In terms of drawing or writing, I just sit down in front of a blank sheet of paper and let the paper and my fingers take the lead, with my brain tagging along behind. Sometimes, for the cartoon strips, I would doodle a bit, or open a page in the dictionary and go down a list a words until something odd, ironic, funny, or moronic would start my imagination rolling. It’s also amazing how many times after I started drawing that the strip itself seemed to just take on a life of its own and head in its own direction.  That may sound squirrely to non-artists, but cartoonists will know what I mean.

What do you think will be the future of your field?

I think cartooning will shift largely from the printed pages of magazines, newspapers, and comic books or graphic novels to online venues, gaming, and digital media. Old-fashioned cartooning won’t disappear, but it will diminish as more artists are sucked into the vortex of digital animation, storyboards, and industrial-level cartooning that relies more on computers than the artist’s innate natural talents and drawing skills.

What local cons do you attend?

I’ve attended the annual Cartoons and Cocktails charity auction at the National Press Club each October, and had been active in JEA, AAEC, and NCS activities until my more recent wartime and peacekeeping duties in the post-9/11 world occupied too much of my time and sent me overseas for the better part of the last decade.

Lady in Hat, Port-au-Prince, Haiti

You were instrumental in bringing the work of Cuban cartoonists to Washington for Cartoons & Cocktails. I remember it fondly. Are you still in touch with Garrincha (Gustavo Rodriguez), who is now in the United States permanently?

After I visited Cuba five times in 1998-2001 on my own as a cartoonist and freelance journalist and took 18 U.S. cartoonists with me on my second trip, we got to know just about every cartoonist on the island, and they were funny, talented, and open. When I told them about the charity auction for young D.C. student journalists and cartoonists, about 15 of them immediately volunteered original cartoons for me to take back to the National Press Club for the auction. They asked nothing in return except our friendship. One of the lead cartoonists, Garrincha, came along with me, as I was able to vouch for him and get him a tourist visa, and he gave a presentation at the Newseum.

Garrincha went back to Cuba and won an immigrant visa in the consulate lottery, but the consul refused to give it to him because he had drawn “anti-U.S. government” cartoons for Rebelde. When I heard about that, I pointed out to the consul that most of the U.S. cartoonists draw “anti-U.S. government” cartoons, including me. Garrincha had an exhibit in Mexico, traveled there with his wife, crossed the border into California, requested asylum, and is now a U.S. citizen drawing cartoons in Miami.

Beirut Hostage William (Bill) Buckley, kidnapped March 1984, killed June 1985 by Islamic Jihad, Lebanon. Buckley was my close friend and mentor. I thwarted the first kidnap attempt against him before I was ordered back to Washington.
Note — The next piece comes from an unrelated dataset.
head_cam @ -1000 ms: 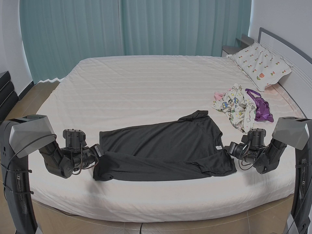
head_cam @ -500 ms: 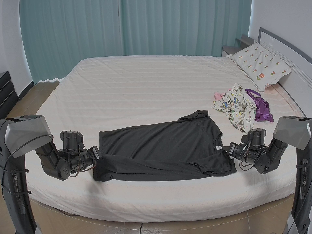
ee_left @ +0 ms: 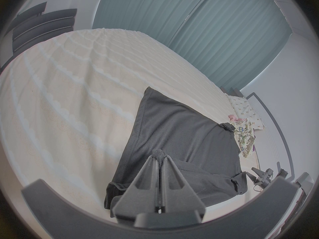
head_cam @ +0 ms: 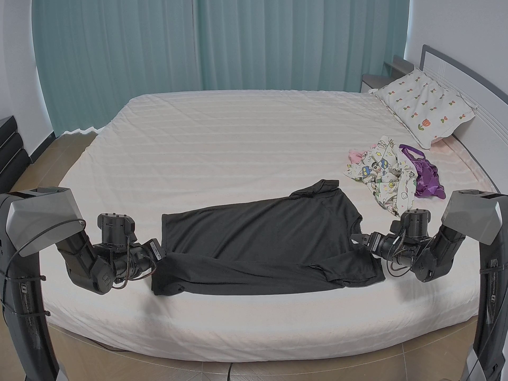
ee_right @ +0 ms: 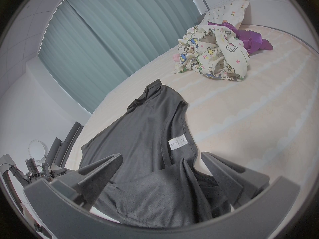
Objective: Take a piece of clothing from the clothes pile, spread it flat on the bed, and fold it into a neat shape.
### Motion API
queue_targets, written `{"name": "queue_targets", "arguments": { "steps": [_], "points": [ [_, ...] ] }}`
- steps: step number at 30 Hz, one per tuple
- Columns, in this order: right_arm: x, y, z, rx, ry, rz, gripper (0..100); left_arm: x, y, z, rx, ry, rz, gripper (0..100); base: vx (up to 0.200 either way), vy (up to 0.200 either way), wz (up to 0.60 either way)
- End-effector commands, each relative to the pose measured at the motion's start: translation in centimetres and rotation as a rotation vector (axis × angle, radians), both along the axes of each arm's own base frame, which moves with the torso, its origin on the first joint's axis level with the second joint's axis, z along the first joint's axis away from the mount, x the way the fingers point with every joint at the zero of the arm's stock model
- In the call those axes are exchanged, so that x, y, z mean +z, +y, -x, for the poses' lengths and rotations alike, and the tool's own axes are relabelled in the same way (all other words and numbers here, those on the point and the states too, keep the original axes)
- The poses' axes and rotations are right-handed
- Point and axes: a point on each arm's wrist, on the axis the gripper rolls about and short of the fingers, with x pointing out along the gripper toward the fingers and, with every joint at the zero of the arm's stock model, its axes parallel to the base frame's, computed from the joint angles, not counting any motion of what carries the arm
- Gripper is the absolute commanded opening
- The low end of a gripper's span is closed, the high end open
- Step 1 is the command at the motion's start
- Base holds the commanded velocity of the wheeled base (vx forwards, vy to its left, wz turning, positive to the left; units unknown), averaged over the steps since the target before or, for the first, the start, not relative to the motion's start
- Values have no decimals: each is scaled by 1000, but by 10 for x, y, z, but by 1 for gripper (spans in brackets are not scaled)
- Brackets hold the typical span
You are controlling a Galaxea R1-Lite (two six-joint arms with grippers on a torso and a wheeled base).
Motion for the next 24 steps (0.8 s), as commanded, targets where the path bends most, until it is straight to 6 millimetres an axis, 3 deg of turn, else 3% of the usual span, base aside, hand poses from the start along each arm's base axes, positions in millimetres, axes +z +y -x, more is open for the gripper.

Got anything you can say about cartooning while working for the CIA?

When I worked for the agency, I was frequently called upon to use my cartooning skills during the Cold War with the communists.  Beyond that, I can’t say any more without going through the publication review board process.

What’s your favorite thing about D.C.?

The wealth of things to do and the proximity we have to historical cities, sites, and the natural settings of the surrounding countrysides. D.C. has diversity and a bit of southern charm without the congestion of New York, Chicago, or Los Angeles.

Least favorite?

People who make their career advancements their mission in life, rather than devoting their careers to service the people and missions they are supposed to honor.

How about a favorite local restaurant?

Thai Noy and the original Lebanese Taverna in Westover, Arlington, on Washington Boulevard—-hands down.

And as a special exclusive: The Return of Supercrat premieres here.

The above “episode” was drawn for a return of Supercrat in State Magazine scheduled to appear starting in September 2014 and run for a year. The editors later said the current cartoonist (who took over from me when I first retired in 1994) had some additional cartoons of his own to run, so I am still waiting for it to start.